The health secretary Jeremy Hunt, under pressure over a winter NHS crisis, refused to budge when he was asked to become business secretary, which is effectively a demotion.

Then education secretary Justine Greening refused to move to the work and pensions portfolio and so quit the cabinet altogether, raising the prospect that she will join Remain-supporting Tory MPs on the backbenches as a thorn in the prime minister's side.

Also, the Tories tweeted that the transport secretary Chris Grayling had been given the post of Conservative party chairman, replacing Sir Patrick McLoughlin.

But this tweet was corrected seconds later and former immigration minister Brandon Lewis ended up getting the job.

One Tory MP told the assistant editor of the Spectator, Isabel Hardman, how it was the "worst reshuffle I have ever witnessed in any party ever. None of it makes sense. It's sabotage. I think someone's trying to destroy her on the inside. I can't think of a less dramatic reason," the MP said according to a tweet by Hardman.
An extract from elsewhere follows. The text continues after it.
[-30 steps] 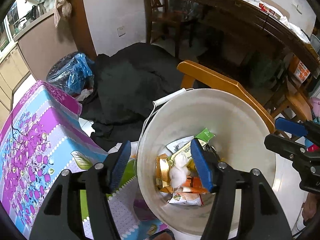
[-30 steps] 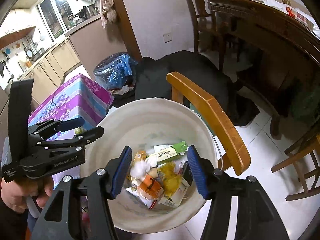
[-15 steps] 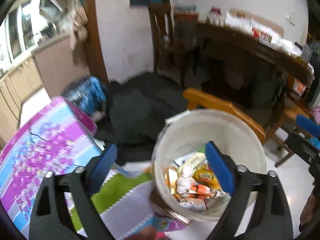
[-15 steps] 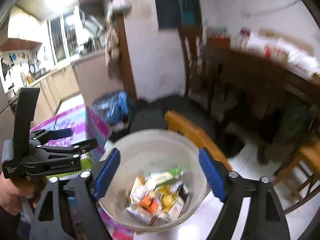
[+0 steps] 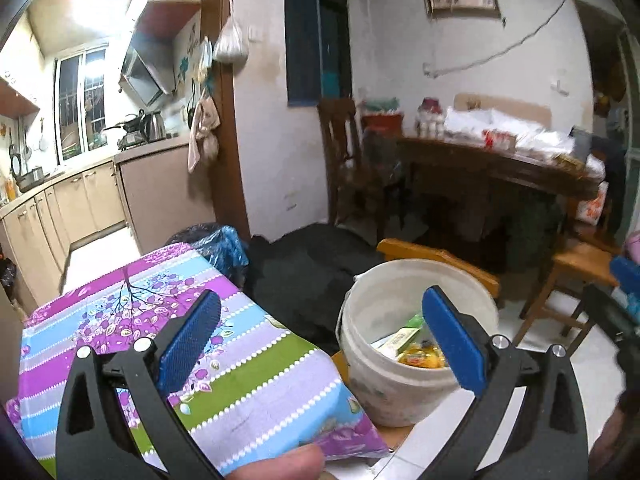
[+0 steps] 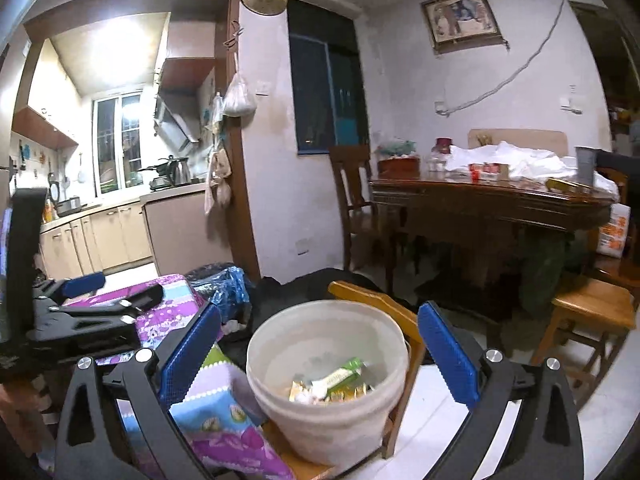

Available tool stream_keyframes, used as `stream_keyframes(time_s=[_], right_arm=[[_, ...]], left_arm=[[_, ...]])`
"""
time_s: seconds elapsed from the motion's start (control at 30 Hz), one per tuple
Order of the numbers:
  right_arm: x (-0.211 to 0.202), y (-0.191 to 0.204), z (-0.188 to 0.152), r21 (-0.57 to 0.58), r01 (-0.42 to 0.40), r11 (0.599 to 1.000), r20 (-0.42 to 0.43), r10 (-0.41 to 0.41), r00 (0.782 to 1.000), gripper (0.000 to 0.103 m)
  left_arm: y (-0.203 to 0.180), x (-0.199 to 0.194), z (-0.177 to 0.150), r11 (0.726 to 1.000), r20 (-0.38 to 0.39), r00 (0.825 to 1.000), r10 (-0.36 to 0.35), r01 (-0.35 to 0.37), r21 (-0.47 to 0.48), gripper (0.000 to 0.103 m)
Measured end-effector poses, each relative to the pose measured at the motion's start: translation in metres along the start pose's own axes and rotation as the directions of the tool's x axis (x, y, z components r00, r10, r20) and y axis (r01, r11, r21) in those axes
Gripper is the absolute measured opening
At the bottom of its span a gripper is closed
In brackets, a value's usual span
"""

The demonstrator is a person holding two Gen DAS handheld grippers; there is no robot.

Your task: Collect trash

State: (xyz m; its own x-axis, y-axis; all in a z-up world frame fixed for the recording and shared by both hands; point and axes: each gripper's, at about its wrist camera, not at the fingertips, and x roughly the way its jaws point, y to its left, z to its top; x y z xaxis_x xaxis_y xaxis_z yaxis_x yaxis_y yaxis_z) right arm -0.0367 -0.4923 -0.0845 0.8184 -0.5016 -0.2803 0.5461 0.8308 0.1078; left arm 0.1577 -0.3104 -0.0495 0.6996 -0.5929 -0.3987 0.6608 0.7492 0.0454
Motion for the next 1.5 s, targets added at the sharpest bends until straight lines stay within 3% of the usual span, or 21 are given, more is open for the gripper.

The day had started with so much promise. May had been expected to shake up her cabinet by appointing more women and ethnic minorities, but the blunders raised the ire of MPs as any hopes of positive headlines from her first major reshuffle evaporated.

Although the reshuffle will continue into Tuesday (9 January), no new female or minority ministers have been brought into Cabinet, not one minister has been sacked and no senior minister has changed jobs.

One serving minister told the Telegraph: "It's the reshuffle that never was, it's bizarre. It just looks weak."

Theresa May
Theresa May has been criticised for the cabinet reshuffle Getty

Setting the tone for a turbulent day, the prime minister had tried to move Jeremy Hunt from his post but insiders said that he passionately argued the case for his six-year stint as health secretary and he emerged with a beefed up role of health and social care secretary. The more powerful role sets himself up as a future leadership contender.

'The operation around the PM is sh*t' - Tory backbencher

After Greening dramatically quit the frontbench in a move that Downing Street described as "disappointing", Damian Hinds found himself catapulted into the post of education secretary.

However, there is a team of young recently elected MPs that got key positions, including Nigerian-raised Kemi Badenoch, 37, who becomes party vice chairman for candidates and James Cleverly, 48, whose mother is from Sierra Leone, becomes deputy chairman.

But one backbencher summed up the mood of the party, telling the Times: "Everyone went away for Christmas and because of the Brexit deal forgot that the operation around the PM is sh*t."

Even the newspapers that normally back the prime minister and support Brexit could not muster any positive words. The Daily Mail splashed with the headline "No, prime minister", in reference to the political sitcom 'Yes, prime minister'.

The Telegraph's headline on its front page read: 'Night of the blunt stiletto', a joking reference to the night of the long knives of 1962 in which Tory prime minister Harold McMillan purged his party.